If the trade – both auction houses and dealers – were looking for proof that online channels are an increasing source of new blood then The Art Market 2018 provided it.

The annual Art Basel and UBS Global report found online sales now represent 8% of the total art market, with sales up 10% year-on-year to $5.4bn and 72% over the last five years. Dealers reported that 45% of their online buyers were new to their businesses, while auction houses reported more than 40% of those buying online were new faces.

Auction aggregators were one of the “biggest successes in the online market in 2017”, the report said.

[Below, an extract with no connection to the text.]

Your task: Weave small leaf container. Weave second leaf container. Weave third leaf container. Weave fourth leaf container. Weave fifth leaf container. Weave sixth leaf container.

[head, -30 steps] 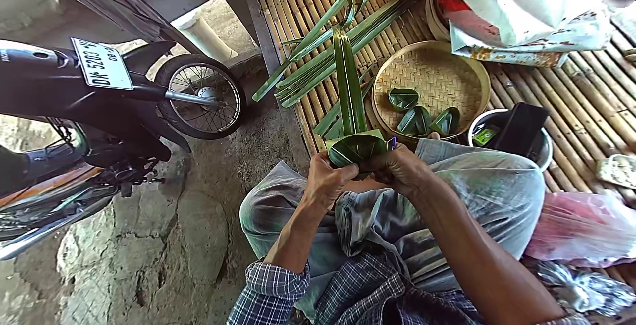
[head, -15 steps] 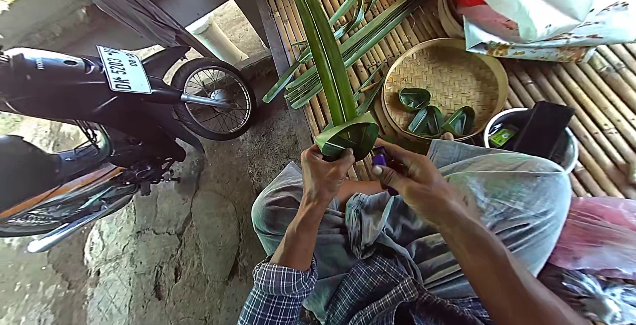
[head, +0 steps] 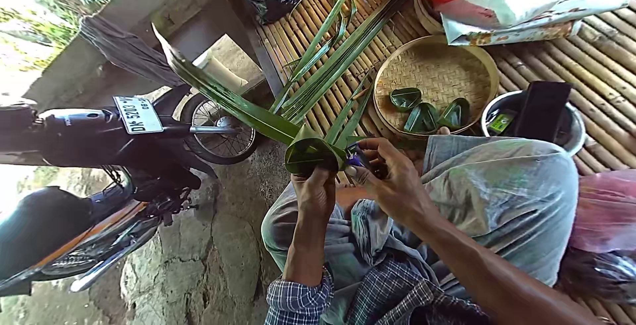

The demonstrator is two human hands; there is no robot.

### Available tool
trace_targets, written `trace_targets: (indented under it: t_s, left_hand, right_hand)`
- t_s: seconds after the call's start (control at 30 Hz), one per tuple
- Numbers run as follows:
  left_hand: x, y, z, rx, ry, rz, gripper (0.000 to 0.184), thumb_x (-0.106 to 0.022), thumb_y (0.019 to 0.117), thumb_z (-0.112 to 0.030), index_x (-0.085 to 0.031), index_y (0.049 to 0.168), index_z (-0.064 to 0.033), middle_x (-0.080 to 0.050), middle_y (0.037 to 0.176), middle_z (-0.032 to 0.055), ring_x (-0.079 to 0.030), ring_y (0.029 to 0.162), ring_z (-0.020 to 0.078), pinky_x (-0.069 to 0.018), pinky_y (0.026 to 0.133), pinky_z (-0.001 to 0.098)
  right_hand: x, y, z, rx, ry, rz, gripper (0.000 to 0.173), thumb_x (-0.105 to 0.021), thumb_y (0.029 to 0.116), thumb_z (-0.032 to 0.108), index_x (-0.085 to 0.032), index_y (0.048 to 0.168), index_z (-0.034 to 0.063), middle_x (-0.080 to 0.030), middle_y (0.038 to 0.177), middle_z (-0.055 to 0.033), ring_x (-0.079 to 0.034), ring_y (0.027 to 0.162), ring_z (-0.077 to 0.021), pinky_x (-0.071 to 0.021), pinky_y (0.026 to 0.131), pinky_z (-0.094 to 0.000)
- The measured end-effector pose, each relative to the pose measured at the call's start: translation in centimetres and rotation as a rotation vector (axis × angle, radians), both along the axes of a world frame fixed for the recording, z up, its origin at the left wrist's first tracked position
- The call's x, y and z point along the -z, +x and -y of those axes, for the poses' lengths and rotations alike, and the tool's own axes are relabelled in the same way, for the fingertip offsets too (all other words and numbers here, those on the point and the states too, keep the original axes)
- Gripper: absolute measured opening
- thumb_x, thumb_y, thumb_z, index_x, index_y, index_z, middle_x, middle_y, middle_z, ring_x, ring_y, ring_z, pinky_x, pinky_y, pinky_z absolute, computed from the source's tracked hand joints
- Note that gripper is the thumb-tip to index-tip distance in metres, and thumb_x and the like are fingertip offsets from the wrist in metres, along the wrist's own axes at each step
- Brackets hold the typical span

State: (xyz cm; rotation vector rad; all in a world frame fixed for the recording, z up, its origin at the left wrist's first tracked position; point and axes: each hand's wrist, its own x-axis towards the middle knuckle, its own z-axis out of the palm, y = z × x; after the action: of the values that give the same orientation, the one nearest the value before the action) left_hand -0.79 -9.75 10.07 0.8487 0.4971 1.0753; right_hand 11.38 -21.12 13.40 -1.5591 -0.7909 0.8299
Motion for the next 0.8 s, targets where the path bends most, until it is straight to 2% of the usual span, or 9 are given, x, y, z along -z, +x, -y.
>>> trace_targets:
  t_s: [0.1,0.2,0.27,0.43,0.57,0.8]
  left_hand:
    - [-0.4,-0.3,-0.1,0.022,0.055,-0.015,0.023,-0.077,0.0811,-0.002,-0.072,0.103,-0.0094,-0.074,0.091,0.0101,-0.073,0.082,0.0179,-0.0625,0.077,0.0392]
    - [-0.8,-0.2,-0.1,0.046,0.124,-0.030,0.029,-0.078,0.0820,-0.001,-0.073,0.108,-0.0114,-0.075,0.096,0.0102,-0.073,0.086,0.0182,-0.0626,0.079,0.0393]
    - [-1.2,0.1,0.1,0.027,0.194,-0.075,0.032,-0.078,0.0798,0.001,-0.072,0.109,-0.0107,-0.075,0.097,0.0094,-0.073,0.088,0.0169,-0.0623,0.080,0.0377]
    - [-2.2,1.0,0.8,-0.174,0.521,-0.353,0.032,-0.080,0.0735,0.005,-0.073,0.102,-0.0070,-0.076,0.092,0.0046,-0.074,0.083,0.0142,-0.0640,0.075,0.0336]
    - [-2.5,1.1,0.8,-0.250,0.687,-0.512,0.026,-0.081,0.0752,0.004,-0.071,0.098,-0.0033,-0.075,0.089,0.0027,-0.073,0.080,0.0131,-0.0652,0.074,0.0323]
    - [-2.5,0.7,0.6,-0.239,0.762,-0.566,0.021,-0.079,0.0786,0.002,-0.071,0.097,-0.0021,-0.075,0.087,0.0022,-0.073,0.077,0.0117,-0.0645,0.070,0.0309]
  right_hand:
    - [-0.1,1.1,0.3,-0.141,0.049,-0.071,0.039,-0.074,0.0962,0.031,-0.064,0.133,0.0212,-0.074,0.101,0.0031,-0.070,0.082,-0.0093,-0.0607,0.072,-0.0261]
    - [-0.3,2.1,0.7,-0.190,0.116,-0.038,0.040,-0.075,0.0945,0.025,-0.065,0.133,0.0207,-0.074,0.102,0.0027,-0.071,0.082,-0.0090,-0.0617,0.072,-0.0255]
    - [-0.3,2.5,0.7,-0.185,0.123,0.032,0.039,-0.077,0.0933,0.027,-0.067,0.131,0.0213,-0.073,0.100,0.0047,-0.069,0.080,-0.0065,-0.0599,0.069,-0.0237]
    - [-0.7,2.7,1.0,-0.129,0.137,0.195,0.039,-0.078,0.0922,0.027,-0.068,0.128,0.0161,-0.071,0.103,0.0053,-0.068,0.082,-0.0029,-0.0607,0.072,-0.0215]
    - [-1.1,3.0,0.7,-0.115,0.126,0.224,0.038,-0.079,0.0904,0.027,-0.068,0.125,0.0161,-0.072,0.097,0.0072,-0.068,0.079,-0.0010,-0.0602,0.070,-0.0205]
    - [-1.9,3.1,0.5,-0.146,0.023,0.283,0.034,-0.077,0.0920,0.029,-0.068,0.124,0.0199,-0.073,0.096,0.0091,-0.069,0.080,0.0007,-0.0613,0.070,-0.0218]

In the UK, thesaleroom.com reported that provincial auction houses accounted for more than a quarter of the UK auction market last year.

The combined sales of more than 500 auctioneers rose from £763m hammer in 2015 to £821m in 2017 at a compound annual growth rate of 4%.

In that time, sales conducted on thesaleroom.com achieved a 9% compound annual growth in hammer value.

Exporting trouble

A long-running legal case regarding the export of an important Old Master painting from Portugal was finally settled after authorities ended an attempt to have the work repatriated.

The state had retrospectively attempted to block the export of a 15th century oil by Carlo Crivelli sold to a UK dealer in 2012. It was just one of group of disputes surrounding the exports of paintings from Europe.

The saga of a painting attributed to Giotto – the subject of a lengthy history of litigation in Italy since its shipment to Geneva in the late 1990s – continues. Later in the year Robilant + Voena would strongly criticise Italy’s decision to rescind an export licence previously granted for a portrait Camillo Borghese by François-Pascal-Simon Gérard, which the London and Milan-based dealership had sold to The Frick Collection in New York.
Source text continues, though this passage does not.